Scen.: Volker Schlöndorff. F.: Michael Ballhaus. M.: Gisela Haller. Mus.: Friedrich Meyer. Int.: Valeska Gert, Pola Kinski, Volker Schlöndorff. Prod.: Eberhard Junkersdorf per Bioskop Film GmbH, Zweites Deutsches Fernsehen
16mm. Bn e Col

info_outline
T. it.: Italian title. T. int.: International title. T. alt.: Alternative title. Sog.: Story. Scen.: Screenplay. F.: Cinematography. M.: Editing. Scgf.: Set Design. Mus.: Music. Int.: Cast. Prod.: Production Company. L.: Length. D.: Running Time. f/s: Frames per second. Bn.: Black e White. Col.: Color. Da: Print source

Film Notes

Nur zum Spass, nur zum Spiel – Kaleidoskop Valeska Gert, a movie about the then seventy-seven-year-old actress and dancer, was Schlöndorff’s first full-scale feature documentary. It grew out of Schlöndorff s experience working on Coup de Grâce with the actress, whom he had admired ever since seeing her early films at the Cinémathèque in Paris. He describes in his documentary how he became so fascinated with the stories and experiences she recounted while they worked together that he decided to make a film about her.

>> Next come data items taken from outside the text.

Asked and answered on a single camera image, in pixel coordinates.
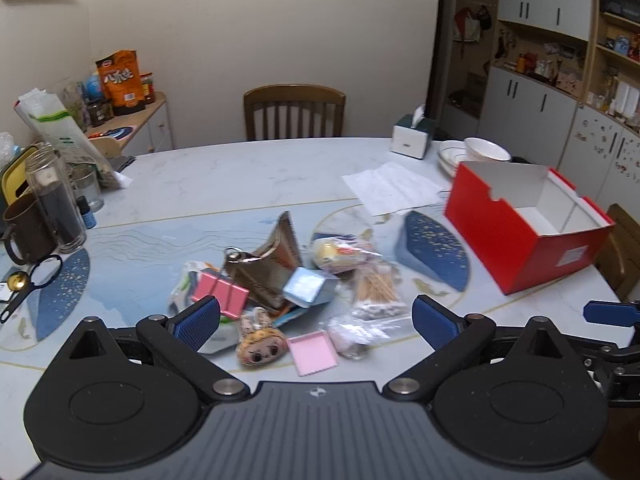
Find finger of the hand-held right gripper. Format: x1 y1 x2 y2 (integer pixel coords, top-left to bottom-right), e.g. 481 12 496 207
584 300 640 325

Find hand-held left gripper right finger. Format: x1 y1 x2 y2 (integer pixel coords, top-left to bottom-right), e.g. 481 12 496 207
384 296 567 404

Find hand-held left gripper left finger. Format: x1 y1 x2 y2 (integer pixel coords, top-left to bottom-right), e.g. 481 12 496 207
70 296 249 404

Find white tissue pack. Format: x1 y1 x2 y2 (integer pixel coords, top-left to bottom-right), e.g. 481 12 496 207
167 260 221 311

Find blue and white packet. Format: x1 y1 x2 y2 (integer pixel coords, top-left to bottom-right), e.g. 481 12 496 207
272 307 313 328

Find brown foil snack bag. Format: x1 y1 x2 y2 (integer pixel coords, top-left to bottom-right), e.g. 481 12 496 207
232 211 304 311

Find red cardboard box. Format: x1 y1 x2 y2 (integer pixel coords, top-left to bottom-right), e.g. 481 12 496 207
444 161 616 296

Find light blue small box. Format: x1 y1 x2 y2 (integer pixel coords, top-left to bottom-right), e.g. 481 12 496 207
282 266 341 308

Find pink ribbed tray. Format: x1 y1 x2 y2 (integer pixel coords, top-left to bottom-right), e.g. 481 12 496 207
286 331 340 377

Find yellow bread packet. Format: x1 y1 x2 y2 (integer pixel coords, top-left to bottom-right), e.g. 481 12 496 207
311 232 386 275

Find white patterned desktop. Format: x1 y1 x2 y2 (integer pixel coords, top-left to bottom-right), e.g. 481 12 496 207
0 136 640 461

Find pink binder clip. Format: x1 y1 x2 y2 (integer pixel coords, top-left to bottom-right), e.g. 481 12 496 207
190 268 250 318

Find light wooden chair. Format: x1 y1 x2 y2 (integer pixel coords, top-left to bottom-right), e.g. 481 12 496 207
595 203 640 301

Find bag of cotton swabs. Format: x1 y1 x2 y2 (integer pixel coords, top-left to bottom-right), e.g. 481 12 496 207
350 265 408 321

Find clear plastic zip bag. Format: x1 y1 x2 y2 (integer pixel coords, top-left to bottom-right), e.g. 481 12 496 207
327 310 406 361

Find white paper napkin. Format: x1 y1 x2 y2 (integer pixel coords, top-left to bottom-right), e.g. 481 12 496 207
341 161 451 217

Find small blue bottle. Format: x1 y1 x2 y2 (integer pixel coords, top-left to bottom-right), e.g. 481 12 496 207
76 196 97 230

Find clear glass cup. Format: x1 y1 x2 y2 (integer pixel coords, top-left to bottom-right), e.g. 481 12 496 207
70 164 105 213

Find black scissors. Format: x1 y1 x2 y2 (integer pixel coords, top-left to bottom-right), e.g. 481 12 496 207
0 254 64 323

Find white bowl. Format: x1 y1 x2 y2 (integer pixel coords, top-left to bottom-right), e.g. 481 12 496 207
464 137 512 163

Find tall glass jar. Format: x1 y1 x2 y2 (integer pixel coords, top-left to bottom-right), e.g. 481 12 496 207
25 144 87 254

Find green and white tissue box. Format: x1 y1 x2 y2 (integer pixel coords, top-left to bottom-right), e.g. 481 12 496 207
391 105 435 157

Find gold metal spoon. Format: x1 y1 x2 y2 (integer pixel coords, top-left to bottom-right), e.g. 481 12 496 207
1 271 30 293

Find brown mug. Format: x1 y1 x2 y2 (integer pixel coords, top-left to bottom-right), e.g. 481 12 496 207
2 195 56 266

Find white side cabinet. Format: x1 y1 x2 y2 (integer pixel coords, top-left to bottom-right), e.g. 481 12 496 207
85 92 175 156

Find round blue mat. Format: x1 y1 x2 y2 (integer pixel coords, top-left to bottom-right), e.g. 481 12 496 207
89 126 135 141

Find white green-printed plastic bag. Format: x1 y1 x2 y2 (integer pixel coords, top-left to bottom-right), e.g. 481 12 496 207
14 88 132 190

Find dark glass jars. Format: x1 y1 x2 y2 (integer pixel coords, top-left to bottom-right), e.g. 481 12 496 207
85 100 113 128

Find yellow container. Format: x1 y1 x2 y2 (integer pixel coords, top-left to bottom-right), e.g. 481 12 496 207
0 145 41 206

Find dark wooden chair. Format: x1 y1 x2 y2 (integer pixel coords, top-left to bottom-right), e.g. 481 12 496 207
243 85 347 142

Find orange snack bag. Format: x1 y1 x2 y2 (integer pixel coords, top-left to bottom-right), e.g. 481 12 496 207
96 50 138 116

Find red and white hanging bag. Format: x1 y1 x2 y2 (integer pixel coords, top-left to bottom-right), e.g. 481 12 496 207
454 6 493 43

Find doll keychain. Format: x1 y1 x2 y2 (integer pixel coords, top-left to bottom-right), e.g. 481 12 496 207
235 307 291 368

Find white wall cabinet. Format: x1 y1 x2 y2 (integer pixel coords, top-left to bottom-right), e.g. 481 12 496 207
435 0 640 211

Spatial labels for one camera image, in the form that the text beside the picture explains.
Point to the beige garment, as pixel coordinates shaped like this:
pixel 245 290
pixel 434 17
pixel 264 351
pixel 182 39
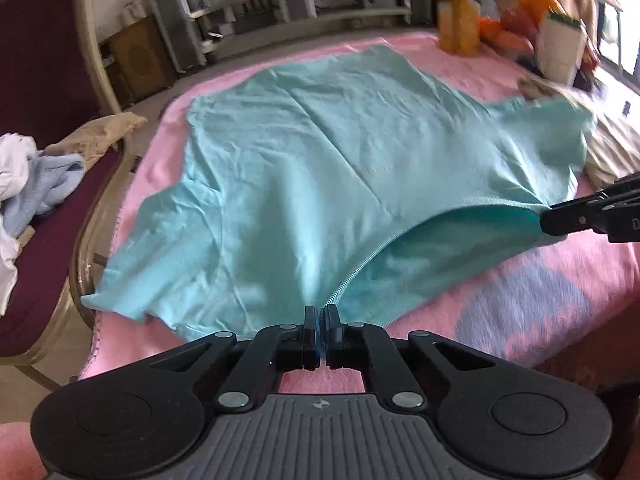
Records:
pixel 95 135

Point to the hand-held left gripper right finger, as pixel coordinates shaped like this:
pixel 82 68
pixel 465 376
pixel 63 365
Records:
pixel 330 345

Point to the teal t-shirt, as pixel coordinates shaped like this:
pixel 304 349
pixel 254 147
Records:
pixel 325 160

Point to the white carton box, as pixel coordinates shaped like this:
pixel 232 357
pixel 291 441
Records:
pixel 560 55

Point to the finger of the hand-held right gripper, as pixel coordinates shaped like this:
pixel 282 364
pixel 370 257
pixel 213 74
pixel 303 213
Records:
pixel 622 185
pixel 565 217

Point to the red apple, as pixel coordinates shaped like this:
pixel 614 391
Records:
pixel 512 40
pixel 530 10

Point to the beige folded cloth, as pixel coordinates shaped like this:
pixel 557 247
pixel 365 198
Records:
pixel 615 155

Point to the maroon banquet chair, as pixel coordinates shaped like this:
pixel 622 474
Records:
pixel 40 60

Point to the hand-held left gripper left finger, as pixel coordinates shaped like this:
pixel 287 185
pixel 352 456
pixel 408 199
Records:
pixel 312 340

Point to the orange fruit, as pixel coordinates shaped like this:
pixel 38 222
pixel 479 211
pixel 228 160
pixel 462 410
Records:
pixel 490 30

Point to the pink printed blanket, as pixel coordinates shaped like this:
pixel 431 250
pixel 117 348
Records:
pixel 595 265

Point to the orange juice bottle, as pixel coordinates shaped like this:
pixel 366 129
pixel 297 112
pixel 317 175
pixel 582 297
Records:
pixel 460 20

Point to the grey television console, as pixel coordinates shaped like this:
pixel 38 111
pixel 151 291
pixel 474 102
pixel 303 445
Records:
pixel 300 30

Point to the small grey speaker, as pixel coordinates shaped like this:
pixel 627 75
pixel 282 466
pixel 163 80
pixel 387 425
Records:
pixel 297 7

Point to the wooden cabinet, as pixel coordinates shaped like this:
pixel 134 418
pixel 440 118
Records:
pixel 140 60

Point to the tall grey speaker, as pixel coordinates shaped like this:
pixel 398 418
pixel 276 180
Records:
pixel 175 20

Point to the light grey shirt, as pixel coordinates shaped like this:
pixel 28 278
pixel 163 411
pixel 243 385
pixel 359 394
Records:
pixel 10 170

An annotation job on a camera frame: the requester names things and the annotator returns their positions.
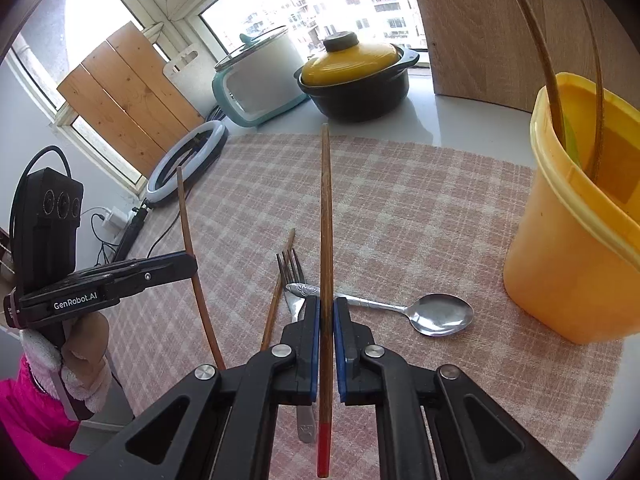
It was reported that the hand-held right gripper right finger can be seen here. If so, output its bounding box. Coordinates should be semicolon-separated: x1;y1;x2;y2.
334;296;581;480

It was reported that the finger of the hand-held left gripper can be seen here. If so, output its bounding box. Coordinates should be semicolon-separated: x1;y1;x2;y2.
74;253;197;282
119;259;199;297

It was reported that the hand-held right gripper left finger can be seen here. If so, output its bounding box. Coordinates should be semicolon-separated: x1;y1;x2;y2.
75;296;321;480

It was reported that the metal fork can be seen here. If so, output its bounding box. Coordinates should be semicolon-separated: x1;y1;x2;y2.
276;248;318;444

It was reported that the metal spoon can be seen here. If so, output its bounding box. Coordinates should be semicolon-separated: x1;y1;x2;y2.
285;282;475;337

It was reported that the yellow plastic container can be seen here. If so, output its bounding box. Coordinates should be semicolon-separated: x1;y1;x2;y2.
502;72;640;346

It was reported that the green plastic spoon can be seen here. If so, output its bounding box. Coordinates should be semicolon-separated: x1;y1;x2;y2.
561;112;585;170

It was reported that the person's left forearm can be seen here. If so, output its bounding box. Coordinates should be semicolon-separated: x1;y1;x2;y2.
0;327;136;480

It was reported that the person's left hand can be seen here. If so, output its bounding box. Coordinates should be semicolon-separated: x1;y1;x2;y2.
61;314;112;378

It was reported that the pink checkered tablecloth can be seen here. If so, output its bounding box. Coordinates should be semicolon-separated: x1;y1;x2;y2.
102;132;626;480

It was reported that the brown wooden plank board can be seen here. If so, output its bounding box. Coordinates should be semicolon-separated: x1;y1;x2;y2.
56;21;206;177

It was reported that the white plastic cutting board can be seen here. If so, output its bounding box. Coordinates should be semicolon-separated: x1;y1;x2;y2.
162;44;221;121

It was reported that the white teal electric cooker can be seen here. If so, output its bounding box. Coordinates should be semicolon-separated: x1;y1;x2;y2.
211;25;323;128

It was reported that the glass lid with teal knob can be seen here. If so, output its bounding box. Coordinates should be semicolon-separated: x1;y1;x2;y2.
214;25;292;72

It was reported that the black casserole pot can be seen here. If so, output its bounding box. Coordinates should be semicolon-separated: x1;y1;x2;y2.
294;47;421;123

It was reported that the yellow casserole lid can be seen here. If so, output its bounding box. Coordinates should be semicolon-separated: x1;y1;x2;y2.
300;31;402;87

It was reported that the large light wood board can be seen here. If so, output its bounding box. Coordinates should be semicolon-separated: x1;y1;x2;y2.
404;0;640;116

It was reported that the apartment building outside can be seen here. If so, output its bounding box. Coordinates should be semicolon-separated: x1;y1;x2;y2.
205;0;426;56

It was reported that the ring light with black stand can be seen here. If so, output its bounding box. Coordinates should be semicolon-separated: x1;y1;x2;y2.
112;121;230;263

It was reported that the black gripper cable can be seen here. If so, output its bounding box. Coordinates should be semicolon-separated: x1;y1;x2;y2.
9;145;72;223

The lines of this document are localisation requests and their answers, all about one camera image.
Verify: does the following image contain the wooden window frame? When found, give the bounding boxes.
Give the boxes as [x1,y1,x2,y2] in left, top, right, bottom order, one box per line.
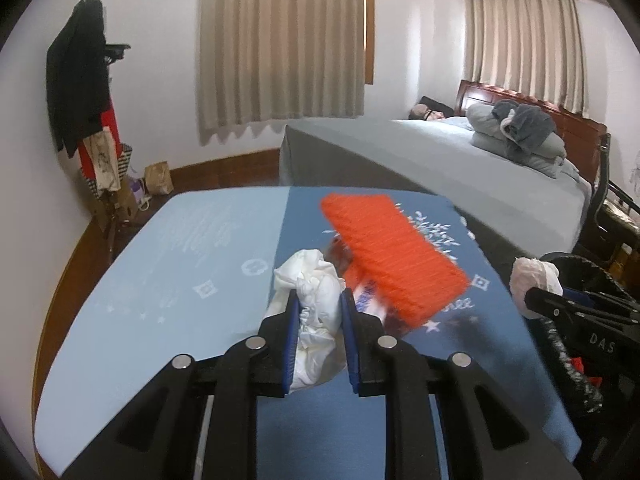
[362,0,376,85]

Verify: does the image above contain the brown paper bag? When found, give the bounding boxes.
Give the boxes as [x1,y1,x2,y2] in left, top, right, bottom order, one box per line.
[144,161,175,196]

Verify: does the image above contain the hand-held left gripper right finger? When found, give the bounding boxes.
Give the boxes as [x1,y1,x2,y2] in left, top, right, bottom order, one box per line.
[341,287,583,480]

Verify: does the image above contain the brown cardboard box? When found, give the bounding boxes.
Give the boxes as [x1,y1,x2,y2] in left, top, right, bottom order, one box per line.
[92,190,139,233]

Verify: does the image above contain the white plastic bag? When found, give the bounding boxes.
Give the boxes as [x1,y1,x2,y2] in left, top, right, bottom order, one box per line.
[272,249,351,391]

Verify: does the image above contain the patterned chair cushion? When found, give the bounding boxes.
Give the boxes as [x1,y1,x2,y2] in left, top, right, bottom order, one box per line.
[600,200,640,227]

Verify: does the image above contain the black bin with black liner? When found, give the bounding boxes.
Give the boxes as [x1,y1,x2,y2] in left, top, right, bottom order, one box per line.
[537,254,640,417]

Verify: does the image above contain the black white striped bag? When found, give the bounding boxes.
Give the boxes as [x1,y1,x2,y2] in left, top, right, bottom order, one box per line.
[80,142,135,197]

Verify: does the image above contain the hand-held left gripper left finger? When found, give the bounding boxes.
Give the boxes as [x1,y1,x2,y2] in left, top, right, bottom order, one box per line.
[65,287,302,480]

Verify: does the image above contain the beige canvas tote bag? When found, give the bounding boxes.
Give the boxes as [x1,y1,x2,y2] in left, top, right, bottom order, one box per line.
[82,127,121,193]

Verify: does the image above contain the black metal chair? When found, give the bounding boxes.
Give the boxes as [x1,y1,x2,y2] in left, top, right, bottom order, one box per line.
[572,132,640,282]

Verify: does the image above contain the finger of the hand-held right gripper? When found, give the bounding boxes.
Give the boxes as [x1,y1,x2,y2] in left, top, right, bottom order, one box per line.
[524,286,627,322]
[560,286,633,311]

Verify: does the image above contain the narrow beige curtain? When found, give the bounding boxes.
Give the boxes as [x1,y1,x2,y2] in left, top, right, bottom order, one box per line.
[462,0,588,116]

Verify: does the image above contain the dark grey blanket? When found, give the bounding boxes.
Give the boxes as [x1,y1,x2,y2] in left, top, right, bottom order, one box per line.
[492,100,559,154]

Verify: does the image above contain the pink soft item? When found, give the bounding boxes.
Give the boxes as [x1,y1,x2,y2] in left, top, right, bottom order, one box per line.
[409,104,446,122]

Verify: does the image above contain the orange bumpy foam sheet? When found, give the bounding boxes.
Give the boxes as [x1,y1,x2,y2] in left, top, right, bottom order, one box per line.
[320,192,471,328]

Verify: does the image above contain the wide beige curtain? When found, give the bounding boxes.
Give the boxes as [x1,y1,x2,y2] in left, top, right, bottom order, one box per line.
[195,0,371,146]

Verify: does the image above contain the bed with grey sheet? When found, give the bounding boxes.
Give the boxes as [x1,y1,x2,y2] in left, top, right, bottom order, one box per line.
[279,117,596,261]

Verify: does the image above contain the grey pillows and clothes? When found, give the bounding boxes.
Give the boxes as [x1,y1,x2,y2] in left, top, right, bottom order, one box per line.
[466,102,569,179]

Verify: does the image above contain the black jacket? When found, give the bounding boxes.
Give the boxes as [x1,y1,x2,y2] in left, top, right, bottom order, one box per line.
[46,0,111,157]

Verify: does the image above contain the blue tree-print tablecloth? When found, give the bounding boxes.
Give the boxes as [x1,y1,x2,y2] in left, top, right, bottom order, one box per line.
[32,185,583,478]

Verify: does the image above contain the reddish wooden headboard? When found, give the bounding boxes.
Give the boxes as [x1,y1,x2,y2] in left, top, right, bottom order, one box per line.
[457,79,609,186]

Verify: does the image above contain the white tissue ball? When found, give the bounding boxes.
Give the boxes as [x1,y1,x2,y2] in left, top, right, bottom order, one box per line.
[510,256,562,319]

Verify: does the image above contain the white and blue small box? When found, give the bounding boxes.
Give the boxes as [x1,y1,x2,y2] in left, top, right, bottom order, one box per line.
[352,280,397,327]

In its connection to Coup de Grâce and Brecht, Valeska Gert looks back to Schlöndorff’s early 1970s attitudes; but in its involvement with irrationality, emotion, the grotesque, the German exile tradition, and indeed something of a revisionist attitude toward Brecht, it signals many of the changes that were to follow it in Schlöndorff’s creative production.

Gert was an avant-garde performer of the 1920s and 1930s, one who shocked audiences with a mode of dance and pantomime that was impolite, blunt, outspoken, and harsh in its portrayal of reality. Schlöndorff’s Nur zum Spass, nur zum Spiel is a collage film that edits together various footage – interviews with Valeska Gert; performances by the actress herself (both drawn from archival materials and done for Schlöndorff’s camera); performances of her works by her younger protegees; and other materials documenting her past. The movie’s format and eclectic sources suggest the kaleidoscope of its full title, but the picture is nonetheless carefully structured. After introducing us to Valeska Gert and some aspects of her art, Nur zum Spass, nur zum Spiel takes a more or less chronological approach to reviewing the main periods and stages in the woman’s career.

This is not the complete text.